Do you know the difference between a dentist and an orthodontist? If you are like me, you don’t. According to WebMD, “An orthodontist is a dentist trained to diagnose, prevent, and treat teeth and jaw irregularities. They correct existing conditions and are trained to identify problems that may develop in the future.” They use devices such as braces, retainers, and bands and correct issues such as overbites, crooked or crowded teeth, and jaw misalignment.
If you are like me, you did not go to dental school, but you may have been called to be an orthodontist. In his letter to a pastor named Titus, Paul told him, “This is why I left you in Crete, so that you might put what remained into order, and appoint elders in every town as I directed you (1:5).”

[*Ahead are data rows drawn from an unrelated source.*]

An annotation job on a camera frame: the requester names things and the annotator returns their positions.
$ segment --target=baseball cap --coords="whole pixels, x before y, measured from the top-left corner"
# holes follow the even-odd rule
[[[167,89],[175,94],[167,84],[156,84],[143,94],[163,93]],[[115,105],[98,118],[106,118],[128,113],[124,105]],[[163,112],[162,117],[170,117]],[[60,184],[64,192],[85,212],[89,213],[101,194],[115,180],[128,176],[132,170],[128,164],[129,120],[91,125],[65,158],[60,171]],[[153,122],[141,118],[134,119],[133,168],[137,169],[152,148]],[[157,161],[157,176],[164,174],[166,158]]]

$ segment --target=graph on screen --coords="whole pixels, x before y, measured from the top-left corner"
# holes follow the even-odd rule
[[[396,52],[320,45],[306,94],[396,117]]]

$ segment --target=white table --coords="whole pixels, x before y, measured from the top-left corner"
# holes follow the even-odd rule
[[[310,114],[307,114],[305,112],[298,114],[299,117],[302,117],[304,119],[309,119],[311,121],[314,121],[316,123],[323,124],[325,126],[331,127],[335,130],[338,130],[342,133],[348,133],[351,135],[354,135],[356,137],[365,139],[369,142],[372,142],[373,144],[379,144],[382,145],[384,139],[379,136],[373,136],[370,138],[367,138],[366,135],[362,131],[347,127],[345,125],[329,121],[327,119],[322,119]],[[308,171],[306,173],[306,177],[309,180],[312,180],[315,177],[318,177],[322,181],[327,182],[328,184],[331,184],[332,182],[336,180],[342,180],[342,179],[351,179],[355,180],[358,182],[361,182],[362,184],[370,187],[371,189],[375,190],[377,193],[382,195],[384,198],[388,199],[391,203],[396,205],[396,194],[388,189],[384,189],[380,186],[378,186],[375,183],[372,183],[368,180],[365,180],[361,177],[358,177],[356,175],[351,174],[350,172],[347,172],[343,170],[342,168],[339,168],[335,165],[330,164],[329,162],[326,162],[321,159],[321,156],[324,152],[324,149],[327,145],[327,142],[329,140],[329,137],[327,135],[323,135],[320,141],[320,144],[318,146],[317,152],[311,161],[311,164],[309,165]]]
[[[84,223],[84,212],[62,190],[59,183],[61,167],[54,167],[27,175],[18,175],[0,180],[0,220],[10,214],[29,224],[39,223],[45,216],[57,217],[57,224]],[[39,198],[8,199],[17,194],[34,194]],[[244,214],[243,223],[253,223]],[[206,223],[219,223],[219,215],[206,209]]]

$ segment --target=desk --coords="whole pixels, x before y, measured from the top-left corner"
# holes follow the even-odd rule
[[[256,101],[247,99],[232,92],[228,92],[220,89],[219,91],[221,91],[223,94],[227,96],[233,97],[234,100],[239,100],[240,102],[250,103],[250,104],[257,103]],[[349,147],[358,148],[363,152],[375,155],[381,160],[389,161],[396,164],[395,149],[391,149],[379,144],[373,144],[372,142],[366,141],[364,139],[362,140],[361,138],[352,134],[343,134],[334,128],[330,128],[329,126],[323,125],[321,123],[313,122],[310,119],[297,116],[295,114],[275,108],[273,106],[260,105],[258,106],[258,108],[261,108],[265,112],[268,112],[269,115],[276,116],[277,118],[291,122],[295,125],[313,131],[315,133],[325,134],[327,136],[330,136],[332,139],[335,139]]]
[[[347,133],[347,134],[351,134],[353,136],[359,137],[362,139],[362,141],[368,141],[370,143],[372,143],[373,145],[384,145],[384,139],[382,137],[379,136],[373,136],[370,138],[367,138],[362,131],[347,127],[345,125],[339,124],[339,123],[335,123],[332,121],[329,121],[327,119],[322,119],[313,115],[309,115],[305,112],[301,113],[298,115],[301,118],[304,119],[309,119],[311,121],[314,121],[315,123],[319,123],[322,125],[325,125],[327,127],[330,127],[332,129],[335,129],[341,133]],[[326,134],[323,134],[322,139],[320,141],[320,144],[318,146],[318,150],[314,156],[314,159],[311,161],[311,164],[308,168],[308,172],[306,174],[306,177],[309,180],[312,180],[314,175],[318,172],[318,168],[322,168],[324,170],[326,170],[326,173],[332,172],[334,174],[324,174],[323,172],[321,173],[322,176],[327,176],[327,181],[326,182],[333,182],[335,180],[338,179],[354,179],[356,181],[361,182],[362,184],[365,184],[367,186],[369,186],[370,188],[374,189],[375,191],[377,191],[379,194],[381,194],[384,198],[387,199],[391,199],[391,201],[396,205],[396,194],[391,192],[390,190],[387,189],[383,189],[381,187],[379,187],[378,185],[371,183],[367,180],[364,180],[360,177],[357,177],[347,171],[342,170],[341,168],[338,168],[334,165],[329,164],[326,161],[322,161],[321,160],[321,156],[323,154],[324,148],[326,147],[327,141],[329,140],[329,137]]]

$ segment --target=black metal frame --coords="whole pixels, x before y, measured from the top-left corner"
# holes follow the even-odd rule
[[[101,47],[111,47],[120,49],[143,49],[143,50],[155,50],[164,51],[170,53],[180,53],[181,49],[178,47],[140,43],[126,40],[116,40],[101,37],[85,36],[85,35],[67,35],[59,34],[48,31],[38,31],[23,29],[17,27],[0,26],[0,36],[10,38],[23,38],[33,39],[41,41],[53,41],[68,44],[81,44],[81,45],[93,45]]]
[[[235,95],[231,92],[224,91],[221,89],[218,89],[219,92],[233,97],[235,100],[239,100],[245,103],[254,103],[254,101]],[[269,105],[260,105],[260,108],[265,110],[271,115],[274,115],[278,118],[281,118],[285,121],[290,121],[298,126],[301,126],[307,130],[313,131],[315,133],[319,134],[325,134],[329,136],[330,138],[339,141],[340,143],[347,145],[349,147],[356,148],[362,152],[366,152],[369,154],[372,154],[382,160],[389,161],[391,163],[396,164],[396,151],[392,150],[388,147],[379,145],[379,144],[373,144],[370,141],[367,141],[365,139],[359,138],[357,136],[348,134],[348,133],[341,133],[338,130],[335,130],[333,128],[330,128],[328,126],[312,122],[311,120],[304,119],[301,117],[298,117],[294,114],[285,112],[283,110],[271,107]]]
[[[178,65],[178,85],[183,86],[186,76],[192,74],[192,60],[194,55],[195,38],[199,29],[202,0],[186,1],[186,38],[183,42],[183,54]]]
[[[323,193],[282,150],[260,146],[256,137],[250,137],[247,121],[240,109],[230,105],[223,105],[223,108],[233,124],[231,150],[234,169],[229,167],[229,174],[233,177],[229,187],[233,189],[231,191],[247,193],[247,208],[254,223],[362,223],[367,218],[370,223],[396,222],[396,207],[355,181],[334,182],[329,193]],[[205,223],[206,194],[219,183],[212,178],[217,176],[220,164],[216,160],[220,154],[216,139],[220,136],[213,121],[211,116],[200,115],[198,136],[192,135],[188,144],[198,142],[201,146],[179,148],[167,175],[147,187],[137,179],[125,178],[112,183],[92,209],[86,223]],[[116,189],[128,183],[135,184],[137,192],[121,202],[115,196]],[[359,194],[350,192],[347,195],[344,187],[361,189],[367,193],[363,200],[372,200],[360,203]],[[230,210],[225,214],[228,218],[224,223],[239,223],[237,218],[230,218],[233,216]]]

That phrase “put…into order” is a pair of Greek prepositions attached to the word orthoō, which means “to make straight.” Orthoō, as you might have guessed, gives us our word orthodontist. Just as an orthodontist corrects crooked teeth, Paul wanted Titus to correct crooked theology.
Nowhere in this short letter does Paul say precisely what the heresy in Crete was, but that only means we can broadly apply this concept. Whatever the heresy, it needs to be corrected.
Titus was a pastor, and Paul specifically wanted him to establish godly elders all over Crete in order to combat this crooked theology. But that does not mean this is only the job of pastors/elders. All who are mature in the faith should have the desire to put into order that which is crooked. We should have a love for the purity of God’s word, and a fire to combat its misinterpretation and misapplication wherever we see it.
I often hear people criticize Christians for being argumentative, but we have a lot of heresy to combat. We need to do it the right way, of course. Much of what I see on Facebook is the opposite of doing it the right way. I wouldn’t want a combative orthodontist to beat me down in order to correct my jawline, and neither should we seek to correct the world through harsh words and insults.
So in love, let us become God’s orthodontists, applying braces and retainers to a crooked world and its crooked theology.